5 Myths About Your Credit Score – Debunked
Many of us worry about our credit scores and the factors that are taken into account when calculating them. A lot of what we think we believe, doesn’t in fact affect our credit ratings in the way that we think. This is particularly important to know when we’re looking at bigger financing options, such as acquiring a mortgage or startup business finance for example.
Community First have put together this fantastic infographic looking at 5 of the most commonly believed myths, along with how they actually affect your credit rating.
Source: Community First
Myth #1: There is only one way to measure your credit score
There are actually dozens of different credit scores and that is why the score you can check yourself may not match what a bank or lender gets when they pull your credit. Although most use FICO, it is not always guaranteed.
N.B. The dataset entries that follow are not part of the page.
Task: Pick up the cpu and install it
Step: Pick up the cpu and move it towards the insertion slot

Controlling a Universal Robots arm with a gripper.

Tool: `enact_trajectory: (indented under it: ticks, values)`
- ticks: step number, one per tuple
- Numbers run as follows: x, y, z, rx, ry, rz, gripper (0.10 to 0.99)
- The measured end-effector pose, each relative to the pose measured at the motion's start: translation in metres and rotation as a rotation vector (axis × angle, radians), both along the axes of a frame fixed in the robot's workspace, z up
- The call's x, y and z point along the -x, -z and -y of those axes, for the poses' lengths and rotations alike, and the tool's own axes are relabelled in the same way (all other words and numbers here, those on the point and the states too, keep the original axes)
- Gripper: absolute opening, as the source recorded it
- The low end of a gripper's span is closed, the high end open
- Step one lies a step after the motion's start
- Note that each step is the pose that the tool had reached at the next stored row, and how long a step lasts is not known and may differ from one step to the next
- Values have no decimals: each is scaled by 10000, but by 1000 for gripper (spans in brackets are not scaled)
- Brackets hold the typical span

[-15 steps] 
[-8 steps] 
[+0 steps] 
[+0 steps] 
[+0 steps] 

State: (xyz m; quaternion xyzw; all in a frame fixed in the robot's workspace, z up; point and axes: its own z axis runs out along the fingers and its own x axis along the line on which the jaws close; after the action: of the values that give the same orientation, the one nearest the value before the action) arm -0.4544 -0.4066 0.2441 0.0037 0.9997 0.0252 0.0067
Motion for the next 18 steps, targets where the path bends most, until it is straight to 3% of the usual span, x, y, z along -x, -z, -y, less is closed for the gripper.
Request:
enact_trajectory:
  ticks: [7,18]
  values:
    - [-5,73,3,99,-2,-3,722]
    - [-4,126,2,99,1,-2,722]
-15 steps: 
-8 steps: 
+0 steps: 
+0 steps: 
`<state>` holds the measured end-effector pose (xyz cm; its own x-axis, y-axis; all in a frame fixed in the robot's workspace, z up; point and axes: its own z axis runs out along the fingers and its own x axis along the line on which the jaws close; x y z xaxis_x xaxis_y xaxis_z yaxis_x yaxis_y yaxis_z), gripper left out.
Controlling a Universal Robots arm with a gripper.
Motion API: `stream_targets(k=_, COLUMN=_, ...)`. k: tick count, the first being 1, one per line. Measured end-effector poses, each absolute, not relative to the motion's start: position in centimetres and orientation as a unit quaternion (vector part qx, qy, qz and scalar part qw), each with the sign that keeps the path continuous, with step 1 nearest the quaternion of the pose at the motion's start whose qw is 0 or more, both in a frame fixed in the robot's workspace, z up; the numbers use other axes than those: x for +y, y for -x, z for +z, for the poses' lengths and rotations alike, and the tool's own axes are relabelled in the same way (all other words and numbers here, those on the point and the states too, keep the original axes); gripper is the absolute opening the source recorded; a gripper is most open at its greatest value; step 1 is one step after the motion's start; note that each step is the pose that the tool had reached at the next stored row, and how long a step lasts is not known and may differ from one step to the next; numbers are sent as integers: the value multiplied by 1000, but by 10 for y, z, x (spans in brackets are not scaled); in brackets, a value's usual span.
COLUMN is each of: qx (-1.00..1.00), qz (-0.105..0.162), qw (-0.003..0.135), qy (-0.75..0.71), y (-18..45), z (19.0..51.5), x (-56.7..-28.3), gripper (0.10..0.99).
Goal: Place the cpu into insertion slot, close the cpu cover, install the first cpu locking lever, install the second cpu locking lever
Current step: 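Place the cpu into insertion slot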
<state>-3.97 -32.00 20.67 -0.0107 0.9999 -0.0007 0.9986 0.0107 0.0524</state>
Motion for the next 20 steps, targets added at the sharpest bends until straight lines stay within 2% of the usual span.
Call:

Myth #2: Secured credit cards can fix your credit quickly
Secured credit cards will help your credit, but if you have negative information still on file it can take a while for the good to outweigh the bad.
Myth #3: Once you have good credit, it will continue to get better
It is actually harder for someone with a score of 800 to gain points than someone with a lower score.
Myth #4: Closing your old accounts will help your credit score
This is now always the case. Older accounts with a good payment history still help your overall credit score, even if they have been paid off.
Myth #5: Only credit cards and loans are counted towards your credit score
Unpaid bills and bills that are paid late also negatively affect your credit. In some places, even things like unpaid traffic tickets, lapsed contracts that were unpaid (like a gym membership or contract for TV service) and library fines can go on your credit.